Следующее. Информирование. Собрать сход. Объявить о случае заболевания. Объяснить, что болезнь от человека к человеку не передается, источник — земля и больные животные. Запретить детям и взрослым приближаться к обрыву у кладбища, где был найден череп. Место огородить. Обязать кипятить всю воду и молоко перед употреблением. Мясо тщательно проваривать. При появлении любых язв, недомогания — немедленно явиться в больницу.
И еще момент, самый сложных из всех. Нужно совершить мероприятия по обезвреживанию источника заражения. А это река и кладбище. Это был самый страшный фронт. Река не просто «размыла склон». Она вскрыла братскую могилу истории, и теперь эта история угрожала настоящему.
Необходимо силами сельсовета и добровольцев немедленно огородить участок берега ниже по течению от кладбища, а также сам размытый склон. Использовать колья, веревку, предупредительные знаки.
Выставить постоянные посты из наиболее сознательных граждан. Задача простая: не допустить никого — ни людей, ни скот — к воде на этом участке и к самому склону.
Объявить на сходе строжайший запрет на ловлю рыбы, водопой скота, купание и забор воды для любых нужд из реки ниже по течению от кладбища до особого распоряжения. Это смертельно.

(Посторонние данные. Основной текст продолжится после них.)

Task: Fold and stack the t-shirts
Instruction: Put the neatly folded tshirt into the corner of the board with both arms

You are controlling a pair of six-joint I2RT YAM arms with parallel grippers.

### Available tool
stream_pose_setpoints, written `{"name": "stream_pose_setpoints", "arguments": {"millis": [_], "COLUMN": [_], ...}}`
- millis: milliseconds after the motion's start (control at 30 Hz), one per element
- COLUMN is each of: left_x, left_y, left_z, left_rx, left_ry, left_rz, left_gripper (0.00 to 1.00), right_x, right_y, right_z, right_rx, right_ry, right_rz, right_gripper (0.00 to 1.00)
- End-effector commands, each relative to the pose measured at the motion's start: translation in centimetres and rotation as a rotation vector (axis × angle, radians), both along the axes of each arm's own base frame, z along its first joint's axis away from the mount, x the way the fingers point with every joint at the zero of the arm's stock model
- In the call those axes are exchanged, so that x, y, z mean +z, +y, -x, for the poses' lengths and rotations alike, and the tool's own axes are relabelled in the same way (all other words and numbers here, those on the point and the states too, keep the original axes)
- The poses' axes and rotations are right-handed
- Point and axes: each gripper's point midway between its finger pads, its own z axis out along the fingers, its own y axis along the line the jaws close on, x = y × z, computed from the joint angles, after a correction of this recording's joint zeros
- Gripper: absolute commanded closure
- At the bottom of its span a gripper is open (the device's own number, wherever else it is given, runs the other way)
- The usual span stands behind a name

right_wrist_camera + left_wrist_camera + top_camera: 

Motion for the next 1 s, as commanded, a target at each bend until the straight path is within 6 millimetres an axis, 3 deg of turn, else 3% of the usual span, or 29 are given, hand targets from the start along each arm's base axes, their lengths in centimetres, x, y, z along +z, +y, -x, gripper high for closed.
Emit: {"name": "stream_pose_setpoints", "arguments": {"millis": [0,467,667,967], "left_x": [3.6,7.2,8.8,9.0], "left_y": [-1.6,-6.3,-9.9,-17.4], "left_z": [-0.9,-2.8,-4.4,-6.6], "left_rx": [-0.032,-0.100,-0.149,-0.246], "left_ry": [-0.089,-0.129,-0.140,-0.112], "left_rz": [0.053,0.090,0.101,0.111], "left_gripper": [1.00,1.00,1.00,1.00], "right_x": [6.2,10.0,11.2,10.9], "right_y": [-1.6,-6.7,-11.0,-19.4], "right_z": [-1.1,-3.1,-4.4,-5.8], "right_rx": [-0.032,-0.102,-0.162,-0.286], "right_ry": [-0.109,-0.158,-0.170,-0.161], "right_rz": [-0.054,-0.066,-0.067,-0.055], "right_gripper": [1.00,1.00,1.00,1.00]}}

Скорее всего понадобиться перезахоронение останков… Ох и не простая это будет работа!
Но самая главная проблема — кирпичная артель. Они добывают глину, по сути копают зараженное кладбище! И делают из этого кирпичи… Если обжиг недостаточно хороший, то… Не хотелось бы жить в доме, построенном из этих кирпичей! Впрочем, даже не в обжиге дело. Уже после на готовую продукцию скорее всего летит пыль с места раскопок. И эта пыль вполне себе заразная…
Конечно же требуется немедленная остановка работ артели. Иван Павлович вспомнил хмурое гневное лицо артельщика Михаила. Вряд ли на него подействуют уговоры. Только сила. Но ничего, если будет препятствовать работам — это будет считаться нарушением карантина, вредительством и саботажем. Тут и арестом уже пахнет. Узнать бы еще, сколько уже этих кирпичей продано.
И конечно же написать экстренное донесение в Уездное Земское Собрание и Санитарное управление. Требовать присылки эпидемиологического отряда, медикаментов, дезсредств.
Доктор отложил перо и перечитал написанное. План был суровым, почти военным. Он требовал беспрекословного подчинения, мобилизации всех сил деревни. В условиях голодающей, разоренной войной и революцией русской глубинки это казалось утопией. Но, хотелось верить, что с этим получится справиться.
Иван Павлович задумался. А что там с вакциной? Существовала ли?
Пришлось даже достать справочник, чтобы найти нужное. Да, вакцина есть. Уже хорошо. Выписать и ее.
Напряжение постепенно отступило, доктор смог немного расслабиться. Ничего, справимся!
И тут же напрягся вновь. Анна Львовна! Нужно немедленно написать ей телеграмму в город, чтобы не приезжала в село. Карантин, будь он неладен.